- _TO DO_: The whole listing below is to be copied exactly.

- - - -

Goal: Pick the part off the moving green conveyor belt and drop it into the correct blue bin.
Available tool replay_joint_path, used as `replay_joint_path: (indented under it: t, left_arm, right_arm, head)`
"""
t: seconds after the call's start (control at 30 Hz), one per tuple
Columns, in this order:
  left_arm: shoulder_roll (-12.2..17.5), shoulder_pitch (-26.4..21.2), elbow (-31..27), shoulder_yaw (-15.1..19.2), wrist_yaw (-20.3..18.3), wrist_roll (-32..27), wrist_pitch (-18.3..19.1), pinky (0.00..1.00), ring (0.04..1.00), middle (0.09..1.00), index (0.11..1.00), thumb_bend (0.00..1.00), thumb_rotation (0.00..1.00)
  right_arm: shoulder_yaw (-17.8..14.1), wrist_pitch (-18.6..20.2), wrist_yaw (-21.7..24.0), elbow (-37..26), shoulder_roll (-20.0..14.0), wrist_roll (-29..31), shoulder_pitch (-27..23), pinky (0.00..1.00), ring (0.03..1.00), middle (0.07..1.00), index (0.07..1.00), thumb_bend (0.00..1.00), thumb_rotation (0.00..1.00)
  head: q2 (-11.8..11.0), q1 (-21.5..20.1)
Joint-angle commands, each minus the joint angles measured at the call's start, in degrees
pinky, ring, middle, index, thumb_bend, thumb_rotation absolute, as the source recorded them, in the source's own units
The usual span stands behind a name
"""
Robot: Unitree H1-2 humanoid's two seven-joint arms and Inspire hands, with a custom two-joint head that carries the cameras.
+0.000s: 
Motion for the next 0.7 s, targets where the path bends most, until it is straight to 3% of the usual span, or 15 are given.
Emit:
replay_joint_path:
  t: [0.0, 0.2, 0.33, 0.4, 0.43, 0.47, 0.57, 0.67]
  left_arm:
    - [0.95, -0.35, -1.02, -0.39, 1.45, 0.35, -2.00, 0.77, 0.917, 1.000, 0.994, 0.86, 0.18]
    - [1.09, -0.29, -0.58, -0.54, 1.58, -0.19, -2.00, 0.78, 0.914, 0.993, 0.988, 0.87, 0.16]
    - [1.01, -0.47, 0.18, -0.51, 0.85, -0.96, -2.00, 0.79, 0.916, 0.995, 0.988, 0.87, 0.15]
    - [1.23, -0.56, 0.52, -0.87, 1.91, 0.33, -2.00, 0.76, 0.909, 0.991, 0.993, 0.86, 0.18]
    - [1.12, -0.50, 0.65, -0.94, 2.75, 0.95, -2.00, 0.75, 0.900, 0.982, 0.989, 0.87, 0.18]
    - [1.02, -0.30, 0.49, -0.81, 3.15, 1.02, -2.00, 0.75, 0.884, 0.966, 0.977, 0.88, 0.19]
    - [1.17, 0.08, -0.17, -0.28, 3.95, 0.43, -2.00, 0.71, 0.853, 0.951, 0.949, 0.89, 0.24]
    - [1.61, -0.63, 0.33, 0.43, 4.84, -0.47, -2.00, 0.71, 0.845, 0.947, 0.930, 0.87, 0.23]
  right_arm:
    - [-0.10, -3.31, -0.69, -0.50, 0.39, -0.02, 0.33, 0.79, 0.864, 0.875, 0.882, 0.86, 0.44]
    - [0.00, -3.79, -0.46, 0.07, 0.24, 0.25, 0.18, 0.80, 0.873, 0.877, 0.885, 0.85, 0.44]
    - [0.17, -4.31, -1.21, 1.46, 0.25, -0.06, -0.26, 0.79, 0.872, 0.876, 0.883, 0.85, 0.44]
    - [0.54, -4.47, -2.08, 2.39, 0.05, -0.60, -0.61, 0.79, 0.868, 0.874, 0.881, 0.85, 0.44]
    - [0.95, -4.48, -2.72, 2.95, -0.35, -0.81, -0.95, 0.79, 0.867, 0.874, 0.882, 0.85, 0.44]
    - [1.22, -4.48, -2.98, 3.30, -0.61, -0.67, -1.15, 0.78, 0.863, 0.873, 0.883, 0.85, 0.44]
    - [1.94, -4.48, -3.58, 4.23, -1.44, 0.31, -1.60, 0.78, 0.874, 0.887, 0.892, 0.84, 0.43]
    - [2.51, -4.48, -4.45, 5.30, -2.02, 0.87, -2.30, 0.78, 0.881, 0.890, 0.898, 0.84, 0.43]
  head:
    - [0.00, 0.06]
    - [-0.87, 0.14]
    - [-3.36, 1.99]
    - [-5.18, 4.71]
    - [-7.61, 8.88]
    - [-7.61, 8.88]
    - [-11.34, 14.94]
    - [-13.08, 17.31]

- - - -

- _ANSWER SECTION_:
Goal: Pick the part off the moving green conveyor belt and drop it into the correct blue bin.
Available tool replay_joint_path, used as `replay_joint_path: (indented under it: t, left_arm, right_arm, head)`
"""
t: seconds after the call's start (control at 30 Hz), one per tuple
Columns, in this order:
  left_arm: shoulder_roll (-12.2..17.5), shoulder_pitch (-26.4..21.2), elbow (-31..27), shoulder_yaw (-15.1..19.2), wrist_yaw (-20.3..18.3), wrist_roll (-32..27), wrist_pitch (-18.3..19.1), pinky (0.00..1.00), ring (0.04..1.00), middle (0.09..1.00), index (0.11..1.00), thumb_bend (0.00..1.00), thumb_rotation (0.00..1.00)
  right_arm: shoulder_yaw (-17.8..14.1), wrist_pitch (-18.6..20.2), wrist_yaw (-21.7..24.0), elbow (-37..26), shoulder_roll (-20.0..14.0), wrist_roll (-29..31), shoulder_pitch (-27..23), pinky (0.00..1.00), ring (0.03..1.00), middle (0.07..1.00), index (0.07..1.00), thumb_bend (0.00..1.00), thumb_rotation (0.00..1.00)
  head: q2 (-11.8..11.0), q1 (-21.5..20.1)
Joint-angle commands, each minus the joint angles measured at the call's start, in degrees
pinky, ring, middle, index, thumb_bend, thumb_rotation absolute, as the source recorded them, in the source's own units
The usual span stands behind a name
"""
Robot: Unitree H1-2 humanoid's two seven-joint arms and Inspire hands, with a custom two-joint head that carries the cameras.
+0.000s: 
Motion for the next 0.7 s, targets where the path bends most, until it is straight to 3% of the usual span, or 15 are given.
Emit:
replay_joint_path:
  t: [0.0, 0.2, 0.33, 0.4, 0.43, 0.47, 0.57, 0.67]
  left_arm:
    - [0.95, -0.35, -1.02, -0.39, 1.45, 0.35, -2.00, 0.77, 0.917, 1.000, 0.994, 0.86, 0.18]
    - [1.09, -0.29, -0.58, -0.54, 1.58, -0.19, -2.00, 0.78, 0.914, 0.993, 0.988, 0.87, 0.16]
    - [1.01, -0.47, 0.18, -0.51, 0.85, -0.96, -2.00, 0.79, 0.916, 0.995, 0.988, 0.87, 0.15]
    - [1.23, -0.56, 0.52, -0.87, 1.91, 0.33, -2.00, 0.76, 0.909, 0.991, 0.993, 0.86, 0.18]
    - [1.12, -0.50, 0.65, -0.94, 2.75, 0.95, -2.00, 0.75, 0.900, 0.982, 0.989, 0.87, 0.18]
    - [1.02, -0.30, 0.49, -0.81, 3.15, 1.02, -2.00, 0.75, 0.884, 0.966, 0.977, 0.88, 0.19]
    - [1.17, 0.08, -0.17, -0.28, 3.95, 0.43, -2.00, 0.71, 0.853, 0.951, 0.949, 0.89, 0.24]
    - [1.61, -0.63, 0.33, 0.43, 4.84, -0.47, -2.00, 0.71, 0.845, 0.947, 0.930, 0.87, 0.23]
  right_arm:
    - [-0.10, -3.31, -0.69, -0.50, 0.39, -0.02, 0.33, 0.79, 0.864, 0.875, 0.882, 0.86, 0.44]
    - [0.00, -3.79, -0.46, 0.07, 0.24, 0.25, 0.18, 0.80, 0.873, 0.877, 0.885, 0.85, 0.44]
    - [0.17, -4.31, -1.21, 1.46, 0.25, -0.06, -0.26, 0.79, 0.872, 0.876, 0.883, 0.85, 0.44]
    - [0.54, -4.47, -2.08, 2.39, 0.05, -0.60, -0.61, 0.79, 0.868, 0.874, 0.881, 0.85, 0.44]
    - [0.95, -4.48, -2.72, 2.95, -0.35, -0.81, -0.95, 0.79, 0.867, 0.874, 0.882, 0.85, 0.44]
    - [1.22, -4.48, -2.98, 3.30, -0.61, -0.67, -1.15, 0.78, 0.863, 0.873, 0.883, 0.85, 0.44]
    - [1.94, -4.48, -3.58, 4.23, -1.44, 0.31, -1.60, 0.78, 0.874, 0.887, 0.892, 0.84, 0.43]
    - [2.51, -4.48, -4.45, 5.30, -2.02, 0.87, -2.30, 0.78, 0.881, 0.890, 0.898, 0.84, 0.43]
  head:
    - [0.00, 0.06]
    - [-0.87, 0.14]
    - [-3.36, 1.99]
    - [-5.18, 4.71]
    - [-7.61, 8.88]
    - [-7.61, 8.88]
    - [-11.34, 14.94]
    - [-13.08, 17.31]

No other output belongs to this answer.